I shrugged. “Then I guess Pinnacle City would just gain one more supervillain.”
“But how would the superhero himself know?” Dynamo asked. “If he abandoned the guiding principles of The Wardens… then how would he know when he was crossing the line and becoming a supervillain himself? How would he know when to stop?”
“I guess when he was doing more harm than good,” I said. “Taking more lives than he was saving. I don’t know. Just because someone doesn’t follow the Warden rules doesn’t have to mean that they don’t follow any rules. What rules do you think separate heroes from villains?”
“I guess… they care about the common people, and they’re genuinely trying to help them and keep them safe,” Dynamo said as her turquoise eyes finally met mine. “I guess that’s not a rule, it’s just a motivation. I think all good superhero rules have to come from that. Superheroes are supposed to be noble and fighting for others, not for their personal gain.”
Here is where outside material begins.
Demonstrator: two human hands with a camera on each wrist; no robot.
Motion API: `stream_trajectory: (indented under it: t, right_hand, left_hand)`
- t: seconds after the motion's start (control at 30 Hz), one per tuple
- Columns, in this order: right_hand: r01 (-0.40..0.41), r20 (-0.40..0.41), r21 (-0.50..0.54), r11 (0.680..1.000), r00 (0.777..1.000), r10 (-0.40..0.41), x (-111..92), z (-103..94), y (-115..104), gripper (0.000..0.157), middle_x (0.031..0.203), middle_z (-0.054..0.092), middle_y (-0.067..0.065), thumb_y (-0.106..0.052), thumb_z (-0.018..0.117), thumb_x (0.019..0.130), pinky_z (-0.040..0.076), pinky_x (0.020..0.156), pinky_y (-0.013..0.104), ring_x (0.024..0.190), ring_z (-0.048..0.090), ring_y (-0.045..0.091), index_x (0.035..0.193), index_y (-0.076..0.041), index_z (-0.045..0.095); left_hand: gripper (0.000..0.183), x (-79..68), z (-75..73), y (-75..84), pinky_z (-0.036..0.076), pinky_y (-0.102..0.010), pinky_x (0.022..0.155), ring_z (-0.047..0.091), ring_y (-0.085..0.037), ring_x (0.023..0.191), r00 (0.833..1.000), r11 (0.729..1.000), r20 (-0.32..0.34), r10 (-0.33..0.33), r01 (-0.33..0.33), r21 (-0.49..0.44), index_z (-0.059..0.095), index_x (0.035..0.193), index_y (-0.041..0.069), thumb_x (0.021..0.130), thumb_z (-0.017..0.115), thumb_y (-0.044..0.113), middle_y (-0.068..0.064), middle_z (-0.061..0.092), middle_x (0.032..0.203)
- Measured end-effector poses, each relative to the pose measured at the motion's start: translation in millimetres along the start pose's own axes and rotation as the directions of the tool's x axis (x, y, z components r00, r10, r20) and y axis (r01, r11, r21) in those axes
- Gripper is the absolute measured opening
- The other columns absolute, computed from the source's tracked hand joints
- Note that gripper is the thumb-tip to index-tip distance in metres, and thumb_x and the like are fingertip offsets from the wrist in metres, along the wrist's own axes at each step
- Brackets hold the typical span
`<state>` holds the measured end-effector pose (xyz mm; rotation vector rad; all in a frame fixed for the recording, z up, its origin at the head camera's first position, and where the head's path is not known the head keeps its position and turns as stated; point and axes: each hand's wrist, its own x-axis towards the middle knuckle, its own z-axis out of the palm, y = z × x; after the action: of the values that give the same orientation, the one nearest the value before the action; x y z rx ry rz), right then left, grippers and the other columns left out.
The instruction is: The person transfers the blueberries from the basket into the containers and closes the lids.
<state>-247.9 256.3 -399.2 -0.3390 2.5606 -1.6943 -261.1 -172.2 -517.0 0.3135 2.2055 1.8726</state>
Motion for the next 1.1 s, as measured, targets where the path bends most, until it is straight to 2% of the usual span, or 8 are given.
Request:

“That sounds fair,” I said. “Hey, let me show you something.”
I led her over to the corner of the room where I had a 3D holographic mockup of what I wanted my supersuit with all the protective capabilities of a space suit to look like once it was completed. It had self-repairing carbon fiber nano-tube exoskeleton components, reflex boosters, inbuilt weaponry, and telemetry units. It was black and dark gray and looked pretty badass in my humble opinion. I pressed a button on the display and the 3D projection shimmered and reconfigured itself to project the same features, but on a suit tailored to a female body and cut the way Dynamo’s was: high on the hips and tight around every part of her.